And to top off this Dada sundae were Melt-Banana, though in a more adorable and lightweight duo format, consisting of the core members:  singer/squeaker Yako (also in control of the drum tracks and non-guitar effects) and guitarist Agata, and a short wall of speakers that made the lack of a drummer seem completely normal, as all the thump and thud was still there.


That glowing thing is I suppose the device that controlled the audio fireworks. The setlist was (predictably) made largely of songs from the new album, Fetch, with some oldies tossed in like grenades of familiarity. Notable in my mind were the more recent “Chain Shot To Have Some Fun” off the catchy Cell Scape, the punk-meets-glitch of “Cat Brain Land” from Bambi’s Dilemma, and a handful of noiseballs from the artgrind classic, their debut Speak Squeak Creak. You can bet this was at least as crazy as when I saw them last at T.T. The Bear’s. A constantly undulating mass of excitable humans who had stood in wait since the beginning of the show to get ripshit. And how could one not wish to thrash about in response to the blasting, beeping, scratching, crashing dithyramb of constructed noises like a demolition of a nightmarish acidscape? Art, man.

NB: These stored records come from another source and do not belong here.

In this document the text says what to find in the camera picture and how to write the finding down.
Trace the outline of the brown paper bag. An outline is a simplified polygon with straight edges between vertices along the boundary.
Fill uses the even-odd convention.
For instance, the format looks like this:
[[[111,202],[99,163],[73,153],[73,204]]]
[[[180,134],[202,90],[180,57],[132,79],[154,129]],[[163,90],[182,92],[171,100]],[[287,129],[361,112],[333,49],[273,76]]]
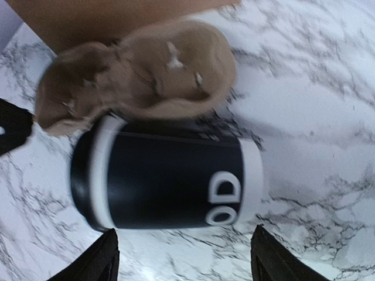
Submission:
[[[237,3],[228,0],[8,1],[56,53],[84,42],[107,43],[143,26]]]

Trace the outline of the black plastic cup lid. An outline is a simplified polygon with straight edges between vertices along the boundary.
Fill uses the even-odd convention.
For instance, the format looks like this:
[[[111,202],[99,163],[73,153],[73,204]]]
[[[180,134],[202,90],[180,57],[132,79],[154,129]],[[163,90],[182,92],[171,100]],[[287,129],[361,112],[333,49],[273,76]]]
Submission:
[[[88,225],[102,232],[93,214],[88,186],[88,160],[93,142],[93,132],[88,131],[79,138],[71,158],[70,189],[77,211],[86,219]]]

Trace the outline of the black paper coffee cup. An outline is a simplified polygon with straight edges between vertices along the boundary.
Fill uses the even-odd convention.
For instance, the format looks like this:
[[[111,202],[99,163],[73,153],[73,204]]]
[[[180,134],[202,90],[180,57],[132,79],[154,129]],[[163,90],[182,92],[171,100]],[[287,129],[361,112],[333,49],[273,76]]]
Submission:
[[[103,231],[230,225],[260,205],[263,161],[252,140],[113,116],[89,131],[90,203]]]

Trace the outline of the cardboard cup carrier tray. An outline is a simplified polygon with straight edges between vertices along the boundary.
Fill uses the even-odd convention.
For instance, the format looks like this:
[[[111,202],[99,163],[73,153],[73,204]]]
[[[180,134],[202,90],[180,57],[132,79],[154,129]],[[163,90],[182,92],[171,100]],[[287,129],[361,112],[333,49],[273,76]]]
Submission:
[[[112,44],[87,42],[58,54],[39,81],[35,122],[49,135],[90,129],[108,112],[129,119],[203,115],[236,81],[230,45],[194,20],[138,29]]]

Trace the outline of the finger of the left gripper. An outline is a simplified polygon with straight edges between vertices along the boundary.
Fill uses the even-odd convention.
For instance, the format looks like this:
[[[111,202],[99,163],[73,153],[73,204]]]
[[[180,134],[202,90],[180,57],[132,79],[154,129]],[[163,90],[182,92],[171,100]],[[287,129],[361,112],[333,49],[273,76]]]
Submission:
[[[1,99],[1,156],[24,145],[32,133],[33,115]]]

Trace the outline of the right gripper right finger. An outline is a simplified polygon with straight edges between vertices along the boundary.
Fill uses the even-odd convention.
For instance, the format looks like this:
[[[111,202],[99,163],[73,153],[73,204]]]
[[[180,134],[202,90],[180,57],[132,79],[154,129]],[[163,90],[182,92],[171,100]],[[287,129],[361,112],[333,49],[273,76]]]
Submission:
[[[253,280],[328,280],[298,260],[263,225],[256,226],[251,238],[251,273]]]

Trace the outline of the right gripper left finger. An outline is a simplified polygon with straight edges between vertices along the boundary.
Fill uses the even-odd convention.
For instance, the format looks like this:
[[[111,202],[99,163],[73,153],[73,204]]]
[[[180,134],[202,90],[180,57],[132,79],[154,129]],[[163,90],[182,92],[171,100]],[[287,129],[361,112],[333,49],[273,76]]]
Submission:
[[[120,252],[114,229],[103,233],[68,267],[52,276],[52,281],[118,280]]]

As for the next one, I was busy making jam from sound waves up until I arrived in time to catch the later half of Revocation‘s set, smack in the middle of “Invidious”, and then coasting from “Dismantle The Dictator” to a lofty end at “No Funeral”. And all were at peace.

Then came 3 Inches Of Blood to make war with everyone’s brains, concentrating mainly on the newer material that sounds much more rooted in the epic and grand stylings of ‘Maiden and ‘Priest (who else?), rather than the raging power metal of their earlier releases. If anything, they found a way to make their songs even catchier than before, which I couldn’t have fathomed was possible.


“Deadly Sinners” and “The Goatrider’s Horde” are the classic and mandatory tunes, of course, but the new tunes weren’t at all frightening or offensive, so I feel it was well worth the experience.

Snowcapping this event were Death Angel, who I haven’t familiarised myself with aside from tracks off The UltraViolence and Relentless Retribution. I know, I fucked up. So I was underprepared, and the only song I recognised was “Truce”. But hey, it was good to see one of the underrated titans of thrash in a cozy venue at the very least.

Thanks for the ticket, Scott!

Banned From The D.C.? Okay. Ramming Speed & Iron Reagan @ The Democracy Center


This is the biggest I could find, honest. 

It’s good-natured small gigs liek these that make one remember how alike punks and Thrashers (and to a point, all Metalheads) are when you get them together. Think on it: Both wear black a lot, both are societal outcasts with atypical haircuts, they both wear patches and ripped clothing, etc. To say nothing of the music itself. Thrash Metal is essentially Iron Maiden and Judas Priest fans mainlining punk rhythms and throwing the resulting brew into a pressure cooker to ferment and sweeten. And now onto the show review before I turn this into an essay on how Thrash and Hardcore fans should hang out more.

Opening this festival ofthe damned was Meth Valley, a gang of talented local thrashers fronted by some crazy guy I’ve seen at mad shows, MDF included. Thrash is a hard genre to innovate in without turning it into something else by accident, so these longhairs played it safe and by the book, albeit without inducing yawns. If you like Razormaze, check ’em.

Next up were Boston Hardcore guys Draize, alternating between the slow and punishing and the fast and punishing extremes with equal skill.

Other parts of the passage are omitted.